Extracted data entries

========================

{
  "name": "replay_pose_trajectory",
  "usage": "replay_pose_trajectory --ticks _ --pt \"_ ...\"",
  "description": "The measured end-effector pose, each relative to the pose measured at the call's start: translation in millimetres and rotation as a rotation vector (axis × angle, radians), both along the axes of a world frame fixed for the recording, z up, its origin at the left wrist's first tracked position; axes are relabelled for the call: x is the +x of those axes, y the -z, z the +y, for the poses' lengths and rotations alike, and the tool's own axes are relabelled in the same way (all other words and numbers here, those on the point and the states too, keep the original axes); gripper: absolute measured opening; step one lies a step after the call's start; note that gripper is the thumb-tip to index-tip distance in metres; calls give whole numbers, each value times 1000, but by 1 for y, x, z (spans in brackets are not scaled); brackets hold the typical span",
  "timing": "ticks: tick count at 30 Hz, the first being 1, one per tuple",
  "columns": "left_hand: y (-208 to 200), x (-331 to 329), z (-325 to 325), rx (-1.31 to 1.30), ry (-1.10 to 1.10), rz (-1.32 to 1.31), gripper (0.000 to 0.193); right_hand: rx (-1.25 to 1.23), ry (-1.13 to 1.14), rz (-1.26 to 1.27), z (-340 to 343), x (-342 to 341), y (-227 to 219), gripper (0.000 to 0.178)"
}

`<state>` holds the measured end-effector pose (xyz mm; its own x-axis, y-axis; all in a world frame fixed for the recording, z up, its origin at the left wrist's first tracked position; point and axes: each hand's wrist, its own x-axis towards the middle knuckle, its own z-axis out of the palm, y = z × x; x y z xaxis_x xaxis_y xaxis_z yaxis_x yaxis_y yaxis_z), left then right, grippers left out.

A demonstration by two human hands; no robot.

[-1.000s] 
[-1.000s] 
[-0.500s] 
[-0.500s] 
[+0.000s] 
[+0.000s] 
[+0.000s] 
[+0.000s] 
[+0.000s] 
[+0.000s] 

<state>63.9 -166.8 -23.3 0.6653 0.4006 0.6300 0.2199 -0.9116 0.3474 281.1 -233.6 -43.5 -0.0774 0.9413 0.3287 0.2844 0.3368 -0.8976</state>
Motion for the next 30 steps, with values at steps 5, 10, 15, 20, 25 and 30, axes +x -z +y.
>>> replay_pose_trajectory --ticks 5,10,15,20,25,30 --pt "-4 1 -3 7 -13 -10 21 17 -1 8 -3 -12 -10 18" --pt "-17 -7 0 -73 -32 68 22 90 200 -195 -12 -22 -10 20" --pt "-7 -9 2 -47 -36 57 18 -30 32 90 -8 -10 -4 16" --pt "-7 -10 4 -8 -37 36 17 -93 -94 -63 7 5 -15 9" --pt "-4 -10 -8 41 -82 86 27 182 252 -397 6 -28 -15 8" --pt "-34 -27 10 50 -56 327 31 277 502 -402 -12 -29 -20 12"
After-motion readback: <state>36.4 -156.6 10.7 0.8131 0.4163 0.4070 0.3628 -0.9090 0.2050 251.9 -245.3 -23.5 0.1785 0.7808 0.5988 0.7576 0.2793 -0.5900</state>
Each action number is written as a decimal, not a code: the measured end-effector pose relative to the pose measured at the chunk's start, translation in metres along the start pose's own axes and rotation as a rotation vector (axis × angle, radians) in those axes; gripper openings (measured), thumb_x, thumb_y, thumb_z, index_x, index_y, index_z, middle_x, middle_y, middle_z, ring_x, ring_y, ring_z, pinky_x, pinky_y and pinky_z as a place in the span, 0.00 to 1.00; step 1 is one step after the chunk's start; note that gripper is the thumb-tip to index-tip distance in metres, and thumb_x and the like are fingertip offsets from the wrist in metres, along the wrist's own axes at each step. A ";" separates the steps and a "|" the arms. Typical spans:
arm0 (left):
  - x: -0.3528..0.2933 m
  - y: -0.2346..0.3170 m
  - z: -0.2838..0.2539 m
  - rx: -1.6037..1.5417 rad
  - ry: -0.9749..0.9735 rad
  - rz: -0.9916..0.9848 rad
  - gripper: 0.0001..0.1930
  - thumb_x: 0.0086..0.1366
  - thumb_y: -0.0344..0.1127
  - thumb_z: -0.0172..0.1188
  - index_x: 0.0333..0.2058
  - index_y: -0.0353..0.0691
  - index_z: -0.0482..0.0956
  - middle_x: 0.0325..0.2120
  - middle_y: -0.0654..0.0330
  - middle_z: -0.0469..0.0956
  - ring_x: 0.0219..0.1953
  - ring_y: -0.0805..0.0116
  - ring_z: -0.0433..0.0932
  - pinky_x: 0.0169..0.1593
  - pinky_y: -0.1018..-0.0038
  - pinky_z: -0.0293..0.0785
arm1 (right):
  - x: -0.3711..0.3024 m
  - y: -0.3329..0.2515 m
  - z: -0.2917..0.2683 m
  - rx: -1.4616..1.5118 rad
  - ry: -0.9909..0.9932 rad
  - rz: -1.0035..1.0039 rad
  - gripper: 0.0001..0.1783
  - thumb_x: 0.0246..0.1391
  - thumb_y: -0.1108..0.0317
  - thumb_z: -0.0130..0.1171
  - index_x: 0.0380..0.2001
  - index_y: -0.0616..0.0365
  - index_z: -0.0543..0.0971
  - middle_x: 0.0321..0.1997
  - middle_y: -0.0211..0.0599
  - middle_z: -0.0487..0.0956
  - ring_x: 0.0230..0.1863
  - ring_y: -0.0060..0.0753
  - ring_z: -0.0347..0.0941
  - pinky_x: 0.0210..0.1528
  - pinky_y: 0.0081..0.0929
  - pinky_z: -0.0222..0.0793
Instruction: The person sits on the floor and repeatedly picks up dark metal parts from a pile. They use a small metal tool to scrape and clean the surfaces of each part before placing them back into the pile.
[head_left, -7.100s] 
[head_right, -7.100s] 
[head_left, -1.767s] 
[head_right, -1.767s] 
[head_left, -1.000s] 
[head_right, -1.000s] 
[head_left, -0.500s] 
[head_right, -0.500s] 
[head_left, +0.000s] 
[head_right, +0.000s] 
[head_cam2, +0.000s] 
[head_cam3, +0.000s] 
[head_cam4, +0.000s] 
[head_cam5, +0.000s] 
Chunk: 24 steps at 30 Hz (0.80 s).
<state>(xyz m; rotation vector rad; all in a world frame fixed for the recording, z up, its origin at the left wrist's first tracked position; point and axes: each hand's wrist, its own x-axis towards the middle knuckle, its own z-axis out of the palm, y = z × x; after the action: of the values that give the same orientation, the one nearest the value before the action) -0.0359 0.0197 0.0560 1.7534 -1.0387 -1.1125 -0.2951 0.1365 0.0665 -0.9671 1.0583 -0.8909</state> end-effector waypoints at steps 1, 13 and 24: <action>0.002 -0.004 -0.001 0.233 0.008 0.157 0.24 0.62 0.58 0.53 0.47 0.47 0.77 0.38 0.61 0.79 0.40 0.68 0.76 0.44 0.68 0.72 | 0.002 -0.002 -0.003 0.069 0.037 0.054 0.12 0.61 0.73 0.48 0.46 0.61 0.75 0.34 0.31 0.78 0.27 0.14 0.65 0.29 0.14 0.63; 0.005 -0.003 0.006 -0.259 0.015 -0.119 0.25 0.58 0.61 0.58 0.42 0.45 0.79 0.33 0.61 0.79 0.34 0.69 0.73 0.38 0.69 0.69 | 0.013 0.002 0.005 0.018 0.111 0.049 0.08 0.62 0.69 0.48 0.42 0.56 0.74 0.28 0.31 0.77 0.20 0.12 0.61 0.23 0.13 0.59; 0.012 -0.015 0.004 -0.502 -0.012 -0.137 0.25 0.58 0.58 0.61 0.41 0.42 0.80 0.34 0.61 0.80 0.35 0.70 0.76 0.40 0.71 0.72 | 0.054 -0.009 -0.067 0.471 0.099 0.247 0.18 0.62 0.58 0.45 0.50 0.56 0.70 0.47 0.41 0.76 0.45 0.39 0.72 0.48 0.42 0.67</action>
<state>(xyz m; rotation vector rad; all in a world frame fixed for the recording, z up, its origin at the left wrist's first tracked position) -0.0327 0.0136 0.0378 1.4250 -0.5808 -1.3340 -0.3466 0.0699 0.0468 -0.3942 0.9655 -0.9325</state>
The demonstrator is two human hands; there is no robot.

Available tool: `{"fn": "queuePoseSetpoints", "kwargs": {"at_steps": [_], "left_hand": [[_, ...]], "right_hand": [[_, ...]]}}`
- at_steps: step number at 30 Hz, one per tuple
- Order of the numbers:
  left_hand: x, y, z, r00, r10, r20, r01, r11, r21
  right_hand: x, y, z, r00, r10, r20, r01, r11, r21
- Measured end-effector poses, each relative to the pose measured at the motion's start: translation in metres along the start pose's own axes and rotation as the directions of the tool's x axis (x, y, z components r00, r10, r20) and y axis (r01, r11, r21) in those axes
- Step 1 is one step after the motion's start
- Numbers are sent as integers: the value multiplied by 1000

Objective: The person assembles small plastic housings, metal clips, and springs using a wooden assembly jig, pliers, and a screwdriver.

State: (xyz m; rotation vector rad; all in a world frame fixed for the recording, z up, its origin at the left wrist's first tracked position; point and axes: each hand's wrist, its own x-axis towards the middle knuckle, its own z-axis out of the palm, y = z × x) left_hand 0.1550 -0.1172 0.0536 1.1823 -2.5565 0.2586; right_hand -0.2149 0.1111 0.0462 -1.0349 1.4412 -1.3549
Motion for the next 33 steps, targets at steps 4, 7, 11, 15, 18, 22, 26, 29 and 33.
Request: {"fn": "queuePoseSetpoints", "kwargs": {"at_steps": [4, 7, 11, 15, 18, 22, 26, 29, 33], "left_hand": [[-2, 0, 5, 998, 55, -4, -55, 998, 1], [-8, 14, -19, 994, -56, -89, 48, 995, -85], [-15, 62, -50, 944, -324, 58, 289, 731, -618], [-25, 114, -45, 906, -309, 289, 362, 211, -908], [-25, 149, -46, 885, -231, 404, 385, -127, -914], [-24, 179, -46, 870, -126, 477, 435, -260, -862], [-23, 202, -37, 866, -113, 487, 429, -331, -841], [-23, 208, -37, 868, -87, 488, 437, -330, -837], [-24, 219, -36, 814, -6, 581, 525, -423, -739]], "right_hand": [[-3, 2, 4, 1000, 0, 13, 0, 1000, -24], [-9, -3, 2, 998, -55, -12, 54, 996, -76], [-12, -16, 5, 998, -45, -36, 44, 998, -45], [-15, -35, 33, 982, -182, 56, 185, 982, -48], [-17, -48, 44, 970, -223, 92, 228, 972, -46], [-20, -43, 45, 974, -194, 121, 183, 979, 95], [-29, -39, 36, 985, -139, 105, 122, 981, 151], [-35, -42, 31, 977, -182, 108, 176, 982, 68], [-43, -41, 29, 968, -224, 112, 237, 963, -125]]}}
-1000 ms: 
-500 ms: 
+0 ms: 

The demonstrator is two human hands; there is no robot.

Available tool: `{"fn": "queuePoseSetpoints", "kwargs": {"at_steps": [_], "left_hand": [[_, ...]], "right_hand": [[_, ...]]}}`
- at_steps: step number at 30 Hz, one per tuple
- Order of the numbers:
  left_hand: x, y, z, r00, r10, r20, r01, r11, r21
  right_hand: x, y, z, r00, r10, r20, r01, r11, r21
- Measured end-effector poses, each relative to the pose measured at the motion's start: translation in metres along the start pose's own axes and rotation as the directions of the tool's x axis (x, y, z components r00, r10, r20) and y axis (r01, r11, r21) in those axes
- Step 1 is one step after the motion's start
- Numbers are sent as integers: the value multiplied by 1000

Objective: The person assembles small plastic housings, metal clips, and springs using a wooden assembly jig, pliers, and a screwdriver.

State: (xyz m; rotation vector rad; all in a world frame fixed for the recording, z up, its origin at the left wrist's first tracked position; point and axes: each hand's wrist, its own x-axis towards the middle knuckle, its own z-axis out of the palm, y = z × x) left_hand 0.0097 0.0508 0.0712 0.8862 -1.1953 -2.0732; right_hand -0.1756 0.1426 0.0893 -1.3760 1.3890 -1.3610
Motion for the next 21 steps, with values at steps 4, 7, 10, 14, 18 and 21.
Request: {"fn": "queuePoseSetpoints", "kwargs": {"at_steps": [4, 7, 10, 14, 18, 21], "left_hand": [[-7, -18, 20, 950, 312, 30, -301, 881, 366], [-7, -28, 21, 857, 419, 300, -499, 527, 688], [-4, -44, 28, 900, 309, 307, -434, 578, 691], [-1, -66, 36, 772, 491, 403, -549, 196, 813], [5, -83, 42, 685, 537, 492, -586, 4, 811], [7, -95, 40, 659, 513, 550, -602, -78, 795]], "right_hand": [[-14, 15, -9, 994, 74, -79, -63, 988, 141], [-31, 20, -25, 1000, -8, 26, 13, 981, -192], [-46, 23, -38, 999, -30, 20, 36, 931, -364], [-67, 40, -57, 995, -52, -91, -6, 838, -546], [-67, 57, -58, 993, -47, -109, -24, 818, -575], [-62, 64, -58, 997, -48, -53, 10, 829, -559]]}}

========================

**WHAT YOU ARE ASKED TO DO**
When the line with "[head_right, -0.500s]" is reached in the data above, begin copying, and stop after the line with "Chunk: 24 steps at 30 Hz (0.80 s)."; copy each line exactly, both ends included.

**RESULT OF THE TASK**
[head_right, -0.500s] 
[head_left, +0.000s] 
[head_right, +0.000s] 
[head_cam2, +0.000s] 
[head_cam3, +0.000s] 
[head_cam4, +0.000s] 
[head_cam5, +0.000s] 
Chunk: 24 steps at 30 Hz (0.80 s).

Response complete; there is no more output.